Digital has to be flexible and dynamic to follow consumers shifting taste and offer innovative content

The author is chairman of Digital Radio Mondiale.

When digital radio was launched — in some cases before the internet took a foothold — its main selling point was excellent digital audio quality. Today however, it is the combination of services digital radio offers that makes it attractive to consumers.

Digital radio has had trouble catching the listeners’ imagination or make large enough strides to meaningfully replace analog. The reasons are many. These include no digital dividend, increased costs during the simulcast (analog-digital) transition period and, sometimes simply resistance to the multiplex option.

Furthermore, the initial lack of interest from the car industry, no new innovative content along with hazy messaging have not helped matters.

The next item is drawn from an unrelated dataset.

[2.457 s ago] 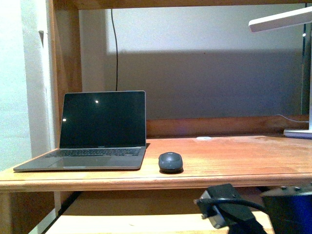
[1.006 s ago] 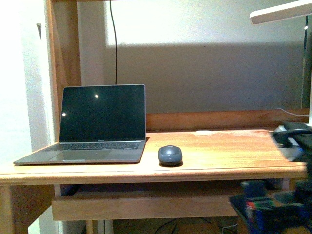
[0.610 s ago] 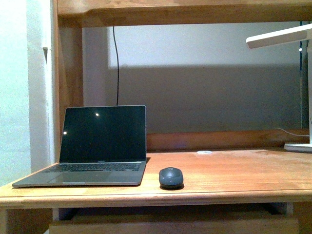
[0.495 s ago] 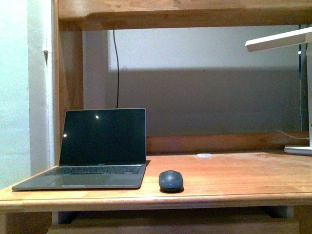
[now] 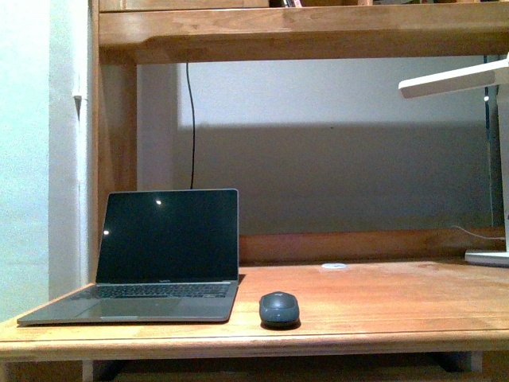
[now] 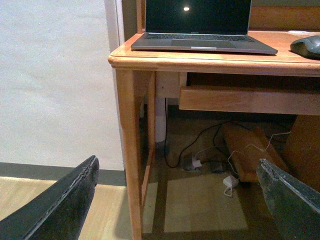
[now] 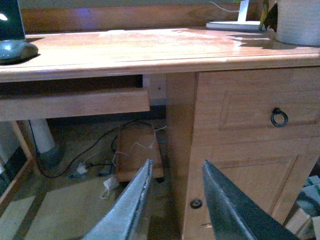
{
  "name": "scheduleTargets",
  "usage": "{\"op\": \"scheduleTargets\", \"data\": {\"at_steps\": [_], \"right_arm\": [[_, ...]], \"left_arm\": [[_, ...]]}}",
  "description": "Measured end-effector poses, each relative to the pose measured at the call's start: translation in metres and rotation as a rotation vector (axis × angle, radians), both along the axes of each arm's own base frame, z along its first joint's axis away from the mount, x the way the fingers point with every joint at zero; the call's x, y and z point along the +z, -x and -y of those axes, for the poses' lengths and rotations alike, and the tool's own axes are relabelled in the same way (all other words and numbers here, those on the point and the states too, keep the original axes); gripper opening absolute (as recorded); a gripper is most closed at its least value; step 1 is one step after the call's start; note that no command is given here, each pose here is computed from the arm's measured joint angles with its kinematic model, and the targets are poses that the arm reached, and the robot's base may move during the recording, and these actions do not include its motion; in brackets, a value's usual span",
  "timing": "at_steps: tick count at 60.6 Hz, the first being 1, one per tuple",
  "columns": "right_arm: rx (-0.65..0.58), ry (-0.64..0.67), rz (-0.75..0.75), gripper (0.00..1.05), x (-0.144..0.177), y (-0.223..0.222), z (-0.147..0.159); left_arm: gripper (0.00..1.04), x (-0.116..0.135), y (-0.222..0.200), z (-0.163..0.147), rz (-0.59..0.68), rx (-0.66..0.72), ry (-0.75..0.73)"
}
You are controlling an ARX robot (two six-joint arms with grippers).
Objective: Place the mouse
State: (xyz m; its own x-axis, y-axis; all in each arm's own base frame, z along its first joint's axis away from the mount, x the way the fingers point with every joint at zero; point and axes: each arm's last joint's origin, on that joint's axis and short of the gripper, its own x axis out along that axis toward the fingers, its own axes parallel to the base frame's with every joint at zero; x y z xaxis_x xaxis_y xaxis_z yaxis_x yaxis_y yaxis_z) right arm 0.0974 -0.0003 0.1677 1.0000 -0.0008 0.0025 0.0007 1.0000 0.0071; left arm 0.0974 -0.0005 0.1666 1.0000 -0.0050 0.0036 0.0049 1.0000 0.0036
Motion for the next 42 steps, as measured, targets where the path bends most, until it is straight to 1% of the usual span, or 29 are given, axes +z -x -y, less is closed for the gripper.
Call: {"op": "scheduleTargets", "data": {"at_steps": [1, 3, 15, 21, 24, 25, 29, 33, 42], "right_arm": [[0.000, 0.001, 0.002, 0.07, 0.0003, 0.0001, 0.0000], [0.001, 0.001, 0.004, 0.03, 0.0004, 0.0002, 0.0000], [0.001, 0.004, 0.004, 0.03, 0.0003, 0.0002, 0.0000], [0.001, 0.005, 0.005, 0.20, 0.0005, 0.0002, 0.0000], [0.001, 0.005, 0.005, 0.30, 0.0005, 0.0002, 0.0000], [0.000, 0.005, 0.004, 0.32, 0.0003, 0.0002, 0.0000], [0.000, 0.005, 0.004, 0.46, 0.0003, 0.0002, 0.0000], [0.001, 0.005, 0.005, 0.56, 0.0005, 0.0002, 0.0000], [0.001, 0.005, 0.005, 0.85, 0.0004, 0.0002, 0.0000]], "left_arm": [[0.97, 0.0000, 0.0000, 0.0000, 0.000, 0.000, 0.000], [0.97, 0.0000, 0.0000, 0.0000, 0.000, 0.000, 0.000], [0.97, 0.0000, 0.0000, 0.0000, 0.000, 0.000, 0.000], [0.97, 0.0000, 0.0000, 0.0000, 0.000, 0.000, 0.000], [0.97, 0.0000, 0.0000, 0.0000, 0.000, 0.000, 0.000], [0.97, 0.0000, 0.0000, 0.0000, 0.000, 0.000, 0.000], [0.97, 0.0000, 0.0000, 0.0000, 0.000, 0.000, 0.000], [0.97, 0.0000, 0.0000, 0.0000, 0.000, 0.000, 0.000], [0.97, 0.0000, 0.0000, 0.0000, 0.000, 0.000, 0.000]]}}
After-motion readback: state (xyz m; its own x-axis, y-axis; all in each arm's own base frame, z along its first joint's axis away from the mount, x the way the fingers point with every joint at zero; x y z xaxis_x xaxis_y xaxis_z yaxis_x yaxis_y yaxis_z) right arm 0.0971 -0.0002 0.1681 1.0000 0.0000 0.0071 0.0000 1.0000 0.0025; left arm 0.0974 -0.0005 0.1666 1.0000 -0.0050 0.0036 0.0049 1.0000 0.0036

After all, FM is ubiquitous, resilient and offers abundant and cheap receivers. Listeners don’t care if FM isn’t spectrum efficient, has limited coverage and can be costly, while still cheaper than being part of a digital multiplex. Generally, listeners think FM audio quality is good enough, if what is on offer is attractive to them.

Promoters of digital radio have to be very clear and compelling in their messages about the benefits of completing the digital migration. These advantages will be different for broadcasters (energy efficiencies and more valued added services); regulators (spectrum savings); the industry (new products with the multi-standard receiver having the opportunity of being sold in billions) and then the listeners.

We often hear that digital offers more choice. But what does choice mean? For some it signifies more music and niche stations. Digital certainly allows for experimentation. One-day pop-up stations are a fantastic opportunity to promote an event or attract young people to radio and radio journalism.

According to annual figures published by the United Kingdom regulator, Ofcom, 16 to 24-year-olds spent 29 percent of their audio listening time tuning in to live radio in 2015, compared with 71 percent for all adults. And the general listening time per week has fallen in a decade by 5 hours from 20 to 15. All this despite “more choice” but also while radio is trying to keep its place among a number of proliferating platforms, fully embraced by the younger generation.

So it looks like young people do have more choice, but they are also more selective. Studies prove that their parents are not very different, either.

The interesting part of the recent Ofcom data is that in 2016, between April and June (in the pre-Brexit period), U.K. listeners of all ages flocked to the main BBC speech channel, the news and sport channel, and the new music one. These are not exclusively digital channels. The figures show that listeners have shifting allegiances and that when there is a big news story they want context.

When they want music they want something different and new. Digital has to be flexible enough to follow the shifting taste and offer something amazing. It needs to enhance the audio with extra information, pictures and data to satisfy the curiosity of the new selective listeners. Just duplicating analog in digital is not enough.

But how many people know that one’s digital radio (DAB or DRM) not only provides good audio but can also offer content in several languages (as demonstrated on DRM receivers), pictures of albums, singers, politicians, and sports people, information feeds from the internet, stock exchange data, health, weather, emergency information and so much more?

The choice is there and listeners would be interested — if they knew about it. Rather than promote individual standards or receiver brands, digital radio needs to become synonymous with relevant and special content. This undertaking costs money, but until digital content becomes attractive enough to listeners they might just choose to stick with FM.